Problem to work on: Wherever the line with "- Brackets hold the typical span" sits in the listing below, transcribe from it up to and including the line with "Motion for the", exactly, and leave the remaining lines out.

BEGIN Dataset extract

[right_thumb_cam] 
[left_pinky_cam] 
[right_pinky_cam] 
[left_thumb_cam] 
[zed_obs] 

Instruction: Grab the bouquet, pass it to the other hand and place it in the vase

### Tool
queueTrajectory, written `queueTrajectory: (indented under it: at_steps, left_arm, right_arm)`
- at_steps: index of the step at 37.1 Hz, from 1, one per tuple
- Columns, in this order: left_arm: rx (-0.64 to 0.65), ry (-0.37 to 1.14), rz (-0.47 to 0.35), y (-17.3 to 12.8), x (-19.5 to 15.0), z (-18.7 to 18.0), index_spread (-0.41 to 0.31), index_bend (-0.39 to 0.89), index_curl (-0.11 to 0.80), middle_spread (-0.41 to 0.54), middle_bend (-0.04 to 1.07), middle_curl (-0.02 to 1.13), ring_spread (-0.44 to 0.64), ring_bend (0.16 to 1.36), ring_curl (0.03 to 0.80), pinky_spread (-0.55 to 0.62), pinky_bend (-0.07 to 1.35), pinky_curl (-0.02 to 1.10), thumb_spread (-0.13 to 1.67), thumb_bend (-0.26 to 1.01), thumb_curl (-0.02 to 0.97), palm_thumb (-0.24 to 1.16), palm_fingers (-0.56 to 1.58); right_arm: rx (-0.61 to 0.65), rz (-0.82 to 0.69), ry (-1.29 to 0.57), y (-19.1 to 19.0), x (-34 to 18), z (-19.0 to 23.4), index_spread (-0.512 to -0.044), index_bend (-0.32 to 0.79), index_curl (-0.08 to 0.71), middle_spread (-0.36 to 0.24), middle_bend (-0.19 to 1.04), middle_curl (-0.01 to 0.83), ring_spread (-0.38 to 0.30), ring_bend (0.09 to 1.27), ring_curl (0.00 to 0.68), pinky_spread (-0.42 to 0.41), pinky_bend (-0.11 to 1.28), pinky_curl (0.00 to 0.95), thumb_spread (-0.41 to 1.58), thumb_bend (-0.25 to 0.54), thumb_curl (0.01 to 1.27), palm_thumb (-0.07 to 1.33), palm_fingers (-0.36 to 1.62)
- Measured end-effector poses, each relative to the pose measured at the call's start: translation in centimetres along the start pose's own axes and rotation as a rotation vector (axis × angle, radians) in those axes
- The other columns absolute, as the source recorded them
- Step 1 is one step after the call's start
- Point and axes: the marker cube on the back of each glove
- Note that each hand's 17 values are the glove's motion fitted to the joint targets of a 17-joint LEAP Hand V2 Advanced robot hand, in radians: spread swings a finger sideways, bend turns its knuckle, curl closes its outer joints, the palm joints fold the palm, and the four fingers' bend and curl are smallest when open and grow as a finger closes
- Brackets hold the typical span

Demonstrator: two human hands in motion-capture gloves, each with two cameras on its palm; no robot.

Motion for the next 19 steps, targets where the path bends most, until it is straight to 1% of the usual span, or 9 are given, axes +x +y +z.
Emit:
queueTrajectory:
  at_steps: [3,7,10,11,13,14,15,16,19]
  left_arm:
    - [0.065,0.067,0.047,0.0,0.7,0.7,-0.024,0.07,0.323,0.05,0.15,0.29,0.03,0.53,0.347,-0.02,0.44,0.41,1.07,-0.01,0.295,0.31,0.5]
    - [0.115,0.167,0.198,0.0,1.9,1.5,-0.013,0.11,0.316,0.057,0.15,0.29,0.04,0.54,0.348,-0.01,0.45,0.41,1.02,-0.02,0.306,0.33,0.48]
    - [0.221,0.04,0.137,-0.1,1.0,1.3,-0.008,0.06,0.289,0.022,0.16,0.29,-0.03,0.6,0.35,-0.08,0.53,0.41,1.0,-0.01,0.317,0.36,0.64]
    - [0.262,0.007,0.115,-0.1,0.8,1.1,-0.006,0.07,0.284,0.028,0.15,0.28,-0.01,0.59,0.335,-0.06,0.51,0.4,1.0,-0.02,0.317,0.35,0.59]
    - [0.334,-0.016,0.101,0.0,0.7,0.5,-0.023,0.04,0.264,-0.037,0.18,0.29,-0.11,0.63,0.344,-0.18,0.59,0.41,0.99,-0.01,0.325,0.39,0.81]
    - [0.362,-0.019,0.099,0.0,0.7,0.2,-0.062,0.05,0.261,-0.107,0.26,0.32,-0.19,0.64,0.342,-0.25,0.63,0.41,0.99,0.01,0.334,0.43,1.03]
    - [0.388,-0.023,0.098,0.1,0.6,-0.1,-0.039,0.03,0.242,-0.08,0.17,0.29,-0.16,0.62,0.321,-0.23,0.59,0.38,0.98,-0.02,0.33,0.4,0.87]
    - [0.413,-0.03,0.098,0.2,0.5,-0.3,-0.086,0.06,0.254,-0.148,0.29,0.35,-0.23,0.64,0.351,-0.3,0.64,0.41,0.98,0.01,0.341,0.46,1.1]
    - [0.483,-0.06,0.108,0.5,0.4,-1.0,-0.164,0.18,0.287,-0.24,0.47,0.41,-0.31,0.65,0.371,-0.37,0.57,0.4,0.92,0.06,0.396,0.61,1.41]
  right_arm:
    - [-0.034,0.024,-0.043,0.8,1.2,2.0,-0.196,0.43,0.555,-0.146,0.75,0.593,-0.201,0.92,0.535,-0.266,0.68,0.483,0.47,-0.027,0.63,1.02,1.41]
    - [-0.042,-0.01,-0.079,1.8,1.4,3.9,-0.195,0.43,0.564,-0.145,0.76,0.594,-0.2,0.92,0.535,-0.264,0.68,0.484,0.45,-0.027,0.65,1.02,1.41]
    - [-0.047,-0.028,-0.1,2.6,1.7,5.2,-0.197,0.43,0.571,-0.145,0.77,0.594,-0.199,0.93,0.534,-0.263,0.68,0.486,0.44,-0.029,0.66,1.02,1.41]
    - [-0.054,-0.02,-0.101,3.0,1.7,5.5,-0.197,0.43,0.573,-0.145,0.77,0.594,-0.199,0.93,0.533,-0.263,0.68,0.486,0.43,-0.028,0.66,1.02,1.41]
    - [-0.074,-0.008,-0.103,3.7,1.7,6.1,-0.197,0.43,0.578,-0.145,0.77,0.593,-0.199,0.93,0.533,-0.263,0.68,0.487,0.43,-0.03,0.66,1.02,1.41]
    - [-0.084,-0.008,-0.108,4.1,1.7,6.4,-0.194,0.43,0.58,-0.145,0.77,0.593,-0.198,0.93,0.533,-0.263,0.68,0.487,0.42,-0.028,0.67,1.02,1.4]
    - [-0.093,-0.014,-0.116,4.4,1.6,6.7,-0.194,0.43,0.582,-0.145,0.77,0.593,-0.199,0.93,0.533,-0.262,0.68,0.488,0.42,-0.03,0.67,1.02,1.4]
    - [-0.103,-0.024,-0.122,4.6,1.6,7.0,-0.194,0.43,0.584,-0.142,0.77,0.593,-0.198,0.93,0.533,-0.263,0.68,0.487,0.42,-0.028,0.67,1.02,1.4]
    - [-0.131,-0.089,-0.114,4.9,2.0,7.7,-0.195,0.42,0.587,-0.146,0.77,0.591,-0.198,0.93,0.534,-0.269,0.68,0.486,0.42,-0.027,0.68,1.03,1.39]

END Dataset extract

Reply:
- Brackets hold the typical span

Demonstrator: two human hands in motion-capture gloves, each with two cameras on its palm; no robot.

Motion for the next 19 steps, targets where the path bends most, until it is straight to 1% of the usual span, or 9 are given, axes +x +y +z.

Nothing else is part of this answer.